In the following 10 years, other colored stained glass windows were added: Our Sorrowing Mother, Saint Peter, Saint Clare and Saint Lucy, Saint Augustine, Saint Catherine, Saint George, Saint John the Baptist, Saint Mary Magdalen, and the Sacred Heart. These beautiful windows and statues prove to be suitable adornments to the traditional setting provided by the Gothic arches.
THE FIRST FRIARY
For some time, Father Dominic had been living at St. Joseph Friary on Monroe Street, but the new parishioners of St. Francis were anxious to provide suitable quarters for their pastor. Therefore, a two-story frame house on Adams Street between Second and Third Streets was purchased on November 5, 1890, to be used as a Friary for St. Francis parish. Purchased from the Hoboken Board of Education for only $50, the house was then moved to a one-story brick foundation on Third Street near the church. After necessary remodeling, the residence was blessed as the first St. Francis Friary. Because the parish grew quickly, Father Dominic found it necessary to request aid in the form of an associate pastor.

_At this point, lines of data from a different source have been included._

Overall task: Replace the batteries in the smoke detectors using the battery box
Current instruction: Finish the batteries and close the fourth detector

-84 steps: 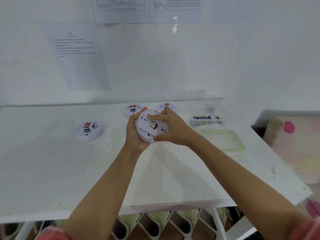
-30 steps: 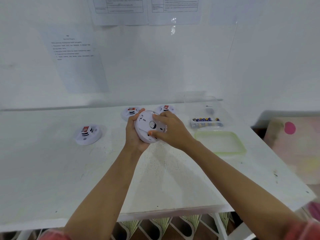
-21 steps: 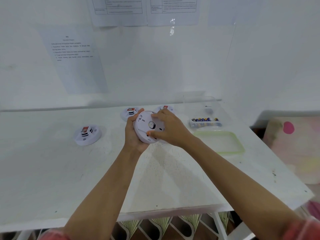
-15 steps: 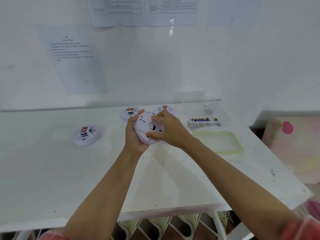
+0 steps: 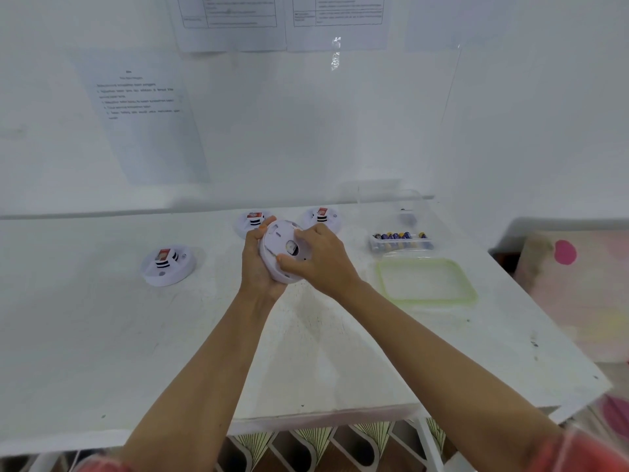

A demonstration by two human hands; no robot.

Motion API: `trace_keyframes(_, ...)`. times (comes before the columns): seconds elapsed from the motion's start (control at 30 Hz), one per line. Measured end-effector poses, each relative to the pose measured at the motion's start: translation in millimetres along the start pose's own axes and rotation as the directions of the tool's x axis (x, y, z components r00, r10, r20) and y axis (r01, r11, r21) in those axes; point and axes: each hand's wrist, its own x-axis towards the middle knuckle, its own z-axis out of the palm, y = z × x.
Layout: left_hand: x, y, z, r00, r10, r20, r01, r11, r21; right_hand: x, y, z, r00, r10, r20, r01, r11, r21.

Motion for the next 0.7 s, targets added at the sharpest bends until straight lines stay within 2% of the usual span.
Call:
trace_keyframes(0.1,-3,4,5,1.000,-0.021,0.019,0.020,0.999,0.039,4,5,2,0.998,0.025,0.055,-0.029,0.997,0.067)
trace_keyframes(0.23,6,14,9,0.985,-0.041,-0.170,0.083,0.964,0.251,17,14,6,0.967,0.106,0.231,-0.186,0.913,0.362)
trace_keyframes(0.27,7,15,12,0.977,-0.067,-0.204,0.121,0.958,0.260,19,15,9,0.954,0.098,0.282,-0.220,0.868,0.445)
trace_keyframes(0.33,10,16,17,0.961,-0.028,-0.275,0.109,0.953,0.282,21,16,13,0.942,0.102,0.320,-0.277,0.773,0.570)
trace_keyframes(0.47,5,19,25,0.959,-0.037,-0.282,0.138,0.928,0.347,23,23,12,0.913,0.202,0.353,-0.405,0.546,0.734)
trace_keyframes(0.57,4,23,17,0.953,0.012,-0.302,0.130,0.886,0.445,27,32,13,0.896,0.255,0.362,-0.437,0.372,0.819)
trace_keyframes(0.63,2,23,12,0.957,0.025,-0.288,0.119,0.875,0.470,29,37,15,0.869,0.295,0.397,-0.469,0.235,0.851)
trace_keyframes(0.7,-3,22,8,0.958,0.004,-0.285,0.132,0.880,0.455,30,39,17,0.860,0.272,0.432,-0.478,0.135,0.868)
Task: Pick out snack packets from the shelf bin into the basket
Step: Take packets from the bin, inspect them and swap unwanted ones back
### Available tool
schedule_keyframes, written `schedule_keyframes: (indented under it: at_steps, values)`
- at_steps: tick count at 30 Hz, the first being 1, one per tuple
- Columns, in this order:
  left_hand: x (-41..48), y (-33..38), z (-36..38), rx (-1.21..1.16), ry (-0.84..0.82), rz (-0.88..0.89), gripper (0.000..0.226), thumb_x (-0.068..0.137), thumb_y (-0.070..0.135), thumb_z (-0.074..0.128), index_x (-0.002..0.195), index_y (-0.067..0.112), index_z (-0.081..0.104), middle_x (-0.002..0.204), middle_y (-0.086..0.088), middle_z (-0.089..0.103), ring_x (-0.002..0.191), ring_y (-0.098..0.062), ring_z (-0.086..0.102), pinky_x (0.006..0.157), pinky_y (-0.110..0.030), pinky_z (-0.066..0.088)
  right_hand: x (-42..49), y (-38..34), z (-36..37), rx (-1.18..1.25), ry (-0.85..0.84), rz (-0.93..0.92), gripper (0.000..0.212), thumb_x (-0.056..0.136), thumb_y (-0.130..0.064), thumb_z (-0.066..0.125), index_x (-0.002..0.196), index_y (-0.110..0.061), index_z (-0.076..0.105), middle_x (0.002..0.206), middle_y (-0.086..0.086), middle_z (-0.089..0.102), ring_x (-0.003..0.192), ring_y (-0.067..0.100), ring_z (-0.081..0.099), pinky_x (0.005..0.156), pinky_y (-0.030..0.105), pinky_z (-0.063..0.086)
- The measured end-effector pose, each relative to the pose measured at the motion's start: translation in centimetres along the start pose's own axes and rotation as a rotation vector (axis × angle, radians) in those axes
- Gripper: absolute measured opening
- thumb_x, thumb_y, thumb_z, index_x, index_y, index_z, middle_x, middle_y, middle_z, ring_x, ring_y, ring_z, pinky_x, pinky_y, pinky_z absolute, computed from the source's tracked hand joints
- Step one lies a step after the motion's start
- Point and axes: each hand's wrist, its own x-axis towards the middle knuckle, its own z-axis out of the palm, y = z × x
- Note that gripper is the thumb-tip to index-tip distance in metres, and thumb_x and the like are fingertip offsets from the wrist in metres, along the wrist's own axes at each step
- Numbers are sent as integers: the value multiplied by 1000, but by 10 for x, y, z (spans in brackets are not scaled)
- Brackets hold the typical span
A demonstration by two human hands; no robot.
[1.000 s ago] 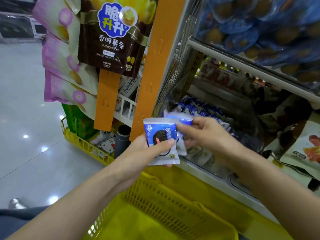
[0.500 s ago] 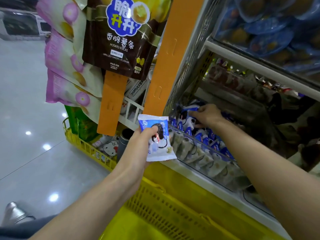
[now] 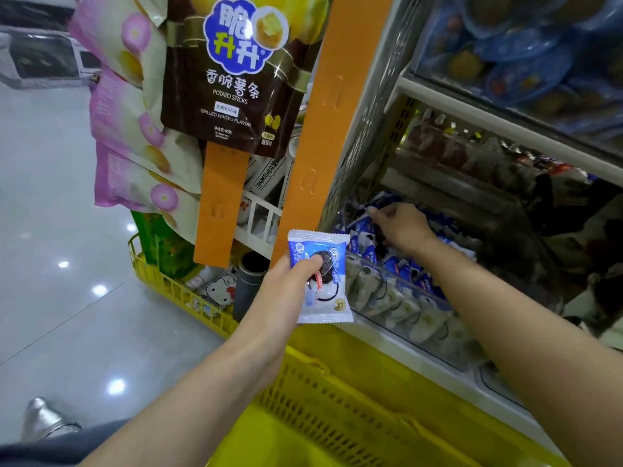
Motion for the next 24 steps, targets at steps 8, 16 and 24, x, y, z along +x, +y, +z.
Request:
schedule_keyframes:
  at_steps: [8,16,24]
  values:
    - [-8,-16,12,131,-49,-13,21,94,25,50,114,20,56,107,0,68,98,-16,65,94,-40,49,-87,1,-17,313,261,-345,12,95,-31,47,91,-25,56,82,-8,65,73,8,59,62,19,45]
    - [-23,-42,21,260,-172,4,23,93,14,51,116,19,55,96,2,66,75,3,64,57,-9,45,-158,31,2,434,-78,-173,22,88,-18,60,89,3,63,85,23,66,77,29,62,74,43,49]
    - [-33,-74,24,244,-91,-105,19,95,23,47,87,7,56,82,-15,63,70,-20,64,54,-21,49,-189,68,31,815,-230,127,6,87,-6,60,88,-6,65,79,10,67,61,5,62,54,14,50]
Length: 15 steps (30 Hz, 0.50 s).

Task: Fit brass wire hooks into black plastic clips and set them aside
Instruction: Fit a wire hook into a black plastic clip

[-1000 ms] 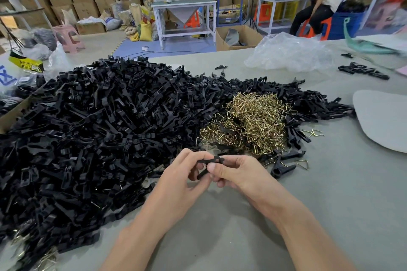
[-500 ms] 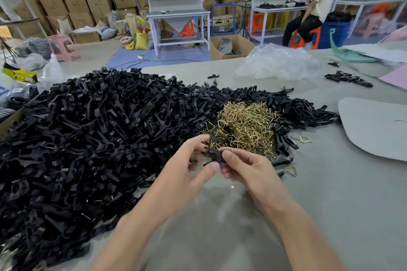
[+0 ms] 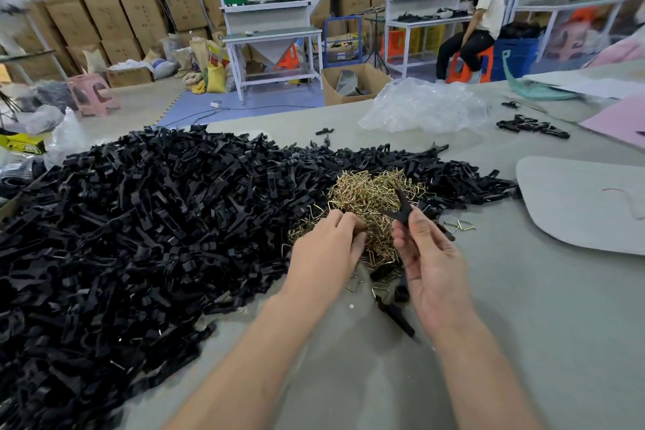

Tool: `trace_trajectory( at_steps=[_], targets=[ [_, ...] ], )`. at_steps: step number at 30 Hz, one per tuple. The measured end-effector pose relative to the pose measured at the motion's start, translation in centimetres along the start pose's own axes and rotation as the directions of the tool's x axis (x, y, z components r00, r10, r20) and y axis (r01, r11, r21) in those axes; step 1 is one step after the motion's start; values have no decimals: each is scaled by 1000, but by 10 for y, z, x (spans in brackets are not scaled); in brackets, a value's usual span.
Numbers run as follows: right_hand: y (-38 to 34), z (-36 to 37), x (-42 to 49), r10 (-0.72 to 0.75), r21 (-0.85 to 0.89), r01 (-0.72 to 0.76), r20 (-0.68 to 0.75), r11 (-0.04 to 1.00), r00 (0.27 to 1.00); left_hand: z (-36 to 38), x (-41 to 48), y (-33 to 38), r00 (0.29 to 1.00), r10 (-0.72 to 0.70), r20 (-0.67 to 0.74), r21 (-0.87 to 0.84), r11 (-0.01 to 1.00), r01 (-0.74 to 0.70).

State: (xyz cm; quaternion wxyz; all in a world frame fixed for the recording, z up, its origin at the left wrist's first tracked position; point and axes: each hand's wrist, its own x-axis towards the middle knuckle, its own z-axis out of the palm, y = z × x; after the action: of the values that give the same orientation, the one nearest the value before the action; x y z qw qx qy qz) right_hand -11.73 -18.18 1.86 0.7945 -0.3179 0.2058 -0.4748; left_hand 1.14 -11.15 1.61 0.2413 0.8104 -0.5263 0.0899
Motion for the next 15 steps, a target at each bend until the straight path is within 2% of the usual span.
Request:
trace_trajectory(
  at_steps=[7,11,15],
  targets=[
    [3,3,-4,35,-37,-34,6,999,999,-9,-10,-7,996,-75,-41,-229,971,64],
    [8,7,-8,64,-64,-61,41,996,997,-12,-22,-15,997,-77,12,-244,967,77],
    [12,12,-11,76,-113,-69,63,991,995,-14,-28,-21,994,-113,7,-295,949,110]
  ],
)
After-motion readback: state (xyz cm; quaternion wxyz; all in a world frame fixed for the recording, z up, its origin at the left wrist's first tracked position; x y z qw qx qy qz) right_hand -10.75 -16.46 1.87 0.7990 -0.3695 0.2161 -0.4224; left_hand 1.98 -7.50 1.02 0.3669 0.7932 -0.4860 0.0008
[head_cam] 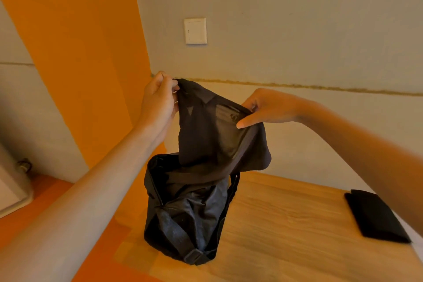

In the decades since that time, St. Francis has been fortunate to have been served by a long line of committed and caring associate pastors, beginning with the Reverend Father Jachetti in 1894. Father Dominic had many reasons to be satisfied with his ministry as our first pastor, including a sincere mutual love between him and his parishioners. On April 12, 1902, he died at the age of 60, was buried from St. Francis, the church he built, and laid to rest in Our Lady of Lourdes Cemetery, Trenton, New Jersey. On April 16, 1902, Reverend Ambrose Rheiner O.F.M. Conv, was appointed pastor. In August 1902, Reverend Carnillus Eichen-laub, O.F.M. Conv., later to become St. Francis’ longest-serving pastor, was assigned as an assistant to Father Ambrose. With the dreams of a church and friary realized, the priests and people of St. Francis parish now directed their attention toward the building of a parish school. They believed strongly that the fundamental formation and education of the children should begin at home and continue in a Catholic school environment. For this reason, the people of St. Francis decided to organize the school immediately and conduct classes in some suitable place, with hopes of building their own school at a future date. In the fall of 1902, the first floor of the building at 215 Jefferson Street was rented from the George Focht Estate. St. Francis Parochial School opened in that location on September 8, 1902, with 154 pupils, staffed by the Sisters of St. Francis, Third Franciscan Order, of Syracuse, N.Y. The first two sisters in charge were Sister Ferdinand, a parishioner of St. Francis, and Sister Constantia. Lacking a convent of their own, they resided temporarily with the Franciscan Sisters of St. Joseph’s School in Hoboken.
Under the leadership of Father Ambrose, the parishioners never lost sight of their original goal of building their own school. With this in mind, in 1902, the friary was moved to 303 Madison Street in order to free the ground adjacent to the church on Third Street. A contract for the new school was signed in June 1903 and the cornerstone was laid during that summer by Father Leopold Hofschneider, pastor of Sts. Peter and Paul Church, Hoboken. During the construction of the new school building, increased enrollment forced the relocation of classes to larger quarters at Martin Busanich’s Imperial Hall on Third Street between Adams and Jefferson Streets. The new school, a one-story red brick building with four classrooms, was completed at a cost of $16,000. In June 1906, the first graduation class, which numbered only two, was a small but eloquent testimony to the devotion and sacrifices of the first parishioners and Franciscan Friars and Sisters of St. Francis parish. In August 1903, Father Camillus was transferred to Jeffersonville, Indiana, not knowing of course, that he would return and serve the people of St. Francis for a total of 32 years. Father Ambrose, the pastor, was transferred in January 1905. He was succeeded by Reverend Edward Burgard, O.F.M. Conv., who remained only a short time before being succeeded by Reverend Seraphin Pierotti, O.F.M. Conv., as pastor.